Renewable Power Perspectives Q&A with Kristal Hansley, Founder & CEO of WeSolar, Inc.
I was at a neighborhood meeting with 50 Black females organizers who were not invested in the neighborhood solar motion. To be able to use an item that will save our community up to 60% on their energy expenses is transformative.
WeSolars objective is to bring under-resourced communities budget-friendly access to local community solar and to assist commercial homes with energy effectiveness. When I initially moved to Baltimore, the Community Solar Pilot Program was introduced, and I desired to make sure city homeowners were receiving the exact same quantity of financial investment as the county. Renewable energy has actually historically been a middle-class issue because Black communities have actually had to live in survival mode, however Reverend Mason and Reverend Dewitt brought me into the circle and linked me with the people I required to connect with in order to make this collaboration effective.

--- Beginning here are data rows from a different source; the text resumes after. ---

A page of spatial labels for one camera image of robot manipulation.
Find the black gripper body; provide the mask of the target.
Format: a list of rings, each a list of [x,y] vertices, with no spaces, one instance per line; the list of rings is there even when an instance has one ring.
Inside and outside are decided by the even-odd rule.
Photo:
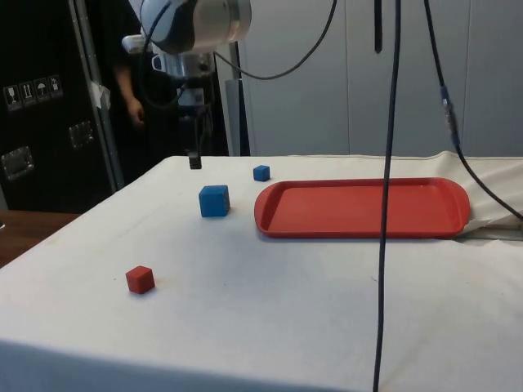
[[[190,78],[177,88],[181,107],[205,106],[209,103],[209,78]]]

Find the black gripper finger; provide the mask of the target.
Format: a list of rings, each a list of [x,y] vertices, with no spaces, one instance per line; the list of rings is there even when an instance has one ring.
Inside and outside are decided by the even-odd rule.
[[[212,109],[210,106],[200,106],[190,115],[191,131],[194,145],[189,149],[190,169],[200,170],[202,168],[203,144],[212,139],[213,123]]]

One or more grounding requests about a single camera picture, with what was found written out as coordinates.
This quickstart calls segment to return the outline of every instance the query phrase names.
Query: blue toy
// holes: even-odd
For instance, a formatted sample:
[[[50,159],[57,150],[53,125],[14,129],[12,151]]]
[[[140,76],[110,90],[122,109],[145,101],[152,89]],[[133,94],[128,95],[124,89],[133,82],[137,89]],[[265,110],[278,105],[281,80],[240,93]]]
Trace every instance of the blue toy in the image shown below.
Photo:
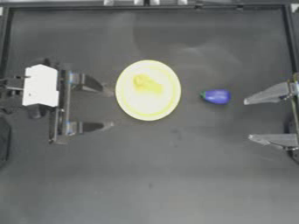
[[[214,104],[226,104],[230,99],[229,91],[225,89],[212,89],[202,91],[200,97],[210,103]]]

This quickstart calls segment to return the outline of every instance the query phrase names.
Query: black surface
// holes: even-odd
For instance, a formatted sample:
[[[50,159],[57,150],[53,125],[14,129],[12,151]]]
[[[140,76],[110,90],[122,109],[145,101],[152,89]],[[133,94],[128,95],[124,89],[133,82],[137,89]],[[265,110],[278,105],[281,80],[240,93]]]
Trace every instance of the black surface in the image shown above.
[[[48,121],[20,111],[10,164],[0,172],[1,223],[288,223],[299,212],[297,165],[246,140],[280,133],[289,102],[242,106],[290,75],[280,11],[17,11],[6,75],[40,57],[113,84],[137,60],[160,60],[181,101],[157,122],[114,99],[78,95],[73,117],[116,127],[48,145]],[[226,106],[198,92],[226,88]]]

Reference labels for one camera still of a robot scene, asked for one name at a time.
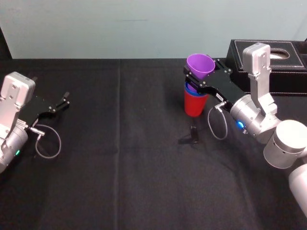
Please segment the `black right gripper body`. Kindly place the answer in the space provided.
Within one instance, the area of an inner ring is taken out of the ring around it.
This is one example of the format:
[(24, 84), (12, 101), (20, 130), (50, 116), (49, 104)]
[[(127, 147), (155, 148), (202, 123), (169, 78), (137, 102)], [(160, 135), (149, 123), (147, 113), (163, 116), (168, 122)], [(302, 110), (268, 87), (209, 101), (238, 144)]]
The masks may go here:
[(220, 103), (226, 102), (224, 109), (228, 112), (244, 96), (244, 92), (231, 81), (230, 74), (225, 73), (224, 70), (217, 70), (205, 77), (204, 81), (199, 82), (197, 93), (209, 94)]

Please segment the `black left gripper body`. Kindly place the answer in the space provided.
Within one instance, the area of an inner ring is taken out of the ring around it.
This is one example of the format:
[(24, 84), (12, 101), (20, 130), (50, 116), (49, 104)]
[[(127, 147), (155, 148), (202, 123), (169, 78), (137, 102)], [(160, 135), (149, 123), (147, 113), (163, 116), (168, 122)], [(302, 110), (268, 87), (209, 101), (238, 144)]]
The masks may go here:
[(44, 116), (51, 116), (57, 109), (50, 101), (40, 97), (33, 96), (20, 111), (18, 119), (24, 121), (28, 126), (33, 126)]

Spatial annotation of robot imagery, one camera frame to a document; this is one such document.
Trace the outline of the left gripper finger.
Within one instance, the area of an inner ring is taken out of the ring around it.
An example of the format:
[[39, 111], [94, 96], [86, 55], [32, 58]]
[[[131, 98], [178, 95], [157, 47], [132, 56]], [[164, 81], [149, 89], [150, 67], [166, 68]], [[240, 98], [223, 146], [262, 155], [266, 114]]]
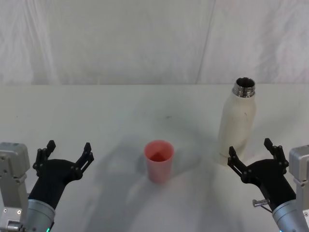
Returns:
[[48, 161], [48, 158], [50, 157], [51, 153], [53, 153], [55, 148], [56, 148], [56, 144], [54, 140], [50, 140], [46, 148], [39, 148], [37, 150], [36, 160], [32, 166], [33, 169], [36, 171], [37, 177], [39, 177], [42, 166], [44, 165], [46, 161]]
[[89, 142], [84, 146], [84, 151], [79, 159], [71, 166], [71, 176], [72, 180], [80, 180], [83, 177], [84, 171], [89, 167], [89, 165], [94, 161], [92, 148]]

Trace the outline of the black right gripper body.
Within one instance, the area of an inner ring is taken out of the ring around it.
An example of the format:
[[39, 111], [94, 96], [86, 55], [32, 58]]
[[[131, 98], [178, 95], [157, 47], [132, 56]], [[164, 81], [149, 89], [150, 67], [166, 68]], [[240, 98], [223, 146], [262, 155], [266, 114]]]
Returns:
[[281, 204], [296, 199], [296, 195], [284, 175], [288, 161], [264, 159], [247, 167], [246, 183], [256, 185], [273, 211]]

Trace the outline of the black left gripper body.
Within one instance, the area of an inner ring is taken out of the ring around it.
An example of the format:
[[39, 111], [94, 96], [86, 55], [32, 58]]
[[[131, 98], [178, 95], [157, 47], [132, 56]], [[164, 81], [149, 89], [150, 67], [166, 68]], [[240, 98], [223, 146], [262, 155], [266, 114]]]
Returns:
[[56, 209], [68, 183], [80, 179], [80, 167], [64, 159], [35, 162], [37, 181], [28, 198], [48, 204]]

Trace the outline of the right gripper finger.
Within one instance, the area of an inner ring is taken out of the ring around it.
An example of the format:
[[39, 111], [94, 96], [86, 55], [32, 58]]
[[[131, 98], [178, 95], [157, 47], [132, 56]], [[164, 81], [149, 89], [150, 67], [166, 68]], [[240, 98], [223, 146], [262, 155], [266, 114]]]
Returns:
[[227, 165], [241, 178], [243, 183], [251, 183], [249, 168], [238, 158], [233, 146], [229, 147], [229, 155]]
[[289, 162], [285, 158], [285, 154], [281, 145], [275, 146], [269, 138], [264, 140], [265, 148], [271, 153], [273, 159], [277, 162], [279, 167], [282, 169], [282, 173], [287, 173], [286, 168], [289, 166]]

By Constance ThompsonAugust 27, 2021
The American Council on Renewable Energy (ACORE) is delighted to share the first installation in our “Accelerating Renewables” blog series. Each installment will include market leaders and subjects related to speeding up a fair and simply shift to a renewable resource economy. In recognition of National Black Business Month, our August blog is the first in a series highlighting how Black-owned member business are growing in the renewable resource sector.
Kristal Hansley is the Founder & & CEO of WeSolar, Inc and is the countrys very first Black lady CEO in the neighborhood solar industry. Under her management, WeSolar is growing rapidly, providing customers across Maryland and the District of Columbia access to budget friendly solar energy, regardless of house type, and helping hard-working households minimize regular monthly costs.
What inspired you to begin your business?
I was at a community meeting with 50 Black females organizers who were not invested in the community solar movement. 36% of Black households experience a high energy problem, suggesting they spend over 6% of their income on home energy bills. To be able to use a product that will save our neighborhood up to 60% on their energy bills is transformative.
Tell us about your business?
WeSolars objective is to bring under-resourced neighborhoods affordable access to local community solar and to help business residential or commercial properties with energy efficiency. In Maryland, legislators passed legislation that mentions 50 percent of its electricity need to come from renewable energy sources by 2030.
What difficulties do you face? Why?
To a community that is currently dealing with so numerous pushing difficulties, encouraging them that there is another one simply as essential is very hard. I remember attempting to explain neighborhood solar to my good friends and the conversation rapidly pivoting to housing.
Please share with us a current business success story.
When I first moved to Baltimore, the Community Solar Pilot Program was introduced, and I desired to make sure city residents were getting the exact same amount of financial investment as the county. Renewable energy has actually traditionally been a middle-class concern since Black neighborhoods have actually had to live in survival mode, however Reverend Mason and Reverend Dewitt brought me into the circle and linked me with the people I needed to connect with in order to make this partnership successful.